As I learned years ago, when I was in colour training, high contrast workspaces like this, create eye fatigue because your pupils have to keep dilating to adjust to the contrast. It makes the workplace a high stimulation environment which is not good.
In her talk, Ingrid stated that research conducted in four countries, says that people working in colourful offices are more alert, more confident and friendlier than those that work in drab spaces.
I did find colour in this office building, in the elevator carpet which I posted on my stories last week.
Why do we love colour so much? Researchers say it’s because colour in a very primal way, is a sign of life, a sign of energy, and of abundance, we evolve in a world were scarcity is dangerous and abundance is survival.
This next piece of her talk was the most interesting, she said that neuroscientists tested people and found that when they showed them pictures of angular objects vs. round ones, they found that the part of the brain that associates with fear and anxiety, lit up when they looked at the angular objects but not when they looked at the round ones.
And they speculated that angles in nature are often associated with objects that might be dangerous to us that we evolved an unconscious sense of caution around these shapes (above).
While curves (below), set us at ease.
It’s why I don’t get tired of the colour in my house, it fills me with joy walking through it every day. In fact, I’ll often say out loud “House I love you! You are the best!” (not kidding, haha).
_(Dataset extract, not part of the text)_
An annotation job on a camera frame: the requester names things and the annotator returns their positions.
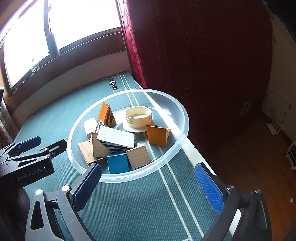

Maria’s powder room (see my full house tour here)
As much as I understand the hidden colours found in neutrals and live to teach them, the reason I’ve been writing posts about clean and dirty colours lately, (here, here and here) is because that is where the SECRET to choosing and specifying colour CORRECTLY, actually lives. Neutrals are best at being the backdrop, but colours create the feel of a room.
My Specify Colour with Confidence workshops involve learning how to specify neutrals (which we’re doing 80% of the time) and COLOUR. Why? Because it makes no sense to understand neutrals if you don’t understand how to choose colour as well.
My mission in life is to help people choose classic and timeless finishes so that they don’t need to be torn out when the next trend comes along, AND most importantly, to feel more confident choosing a colourful sofa, over a trendy grey one (for example). Or to choose colour over neutrals anywhere in the interior OR exterior.
Just today we received an inquiry asking about our New Build eDesign package and the question was “Can Maria help me even though I like warm, earthy colours and don’t want white walls?” So first, I have written many posts about how most people CANNOT have white walls even though that is a huge trend (as noted by the office pics I posted above).
Therefore, if you want to paint your house a true white, and it works, I will specify one for you. If you want an earthier colour scheme which dictates a more off-white/cream foundation palette, you can have that too. As well as a house filled with colourful walls, that’s where the balance of understanding clean vs. dirty (earthy) colours comes in.
When I travel to Europe I’m always struck by how much more colour lives there and it makes me wonder why North Americans are so colour averse.
That’s why I was so excited when I watched Ingrid’s talk about Joy.
I love how this video completely changed how I look at shapes in the world. I will never look at triangular objects vs. round objects the same way ever again.
And neither will you.
Ingrid also wrote a book about joy which I found out has just been released, I can’t wait to read it.
What was your favourite part of the video?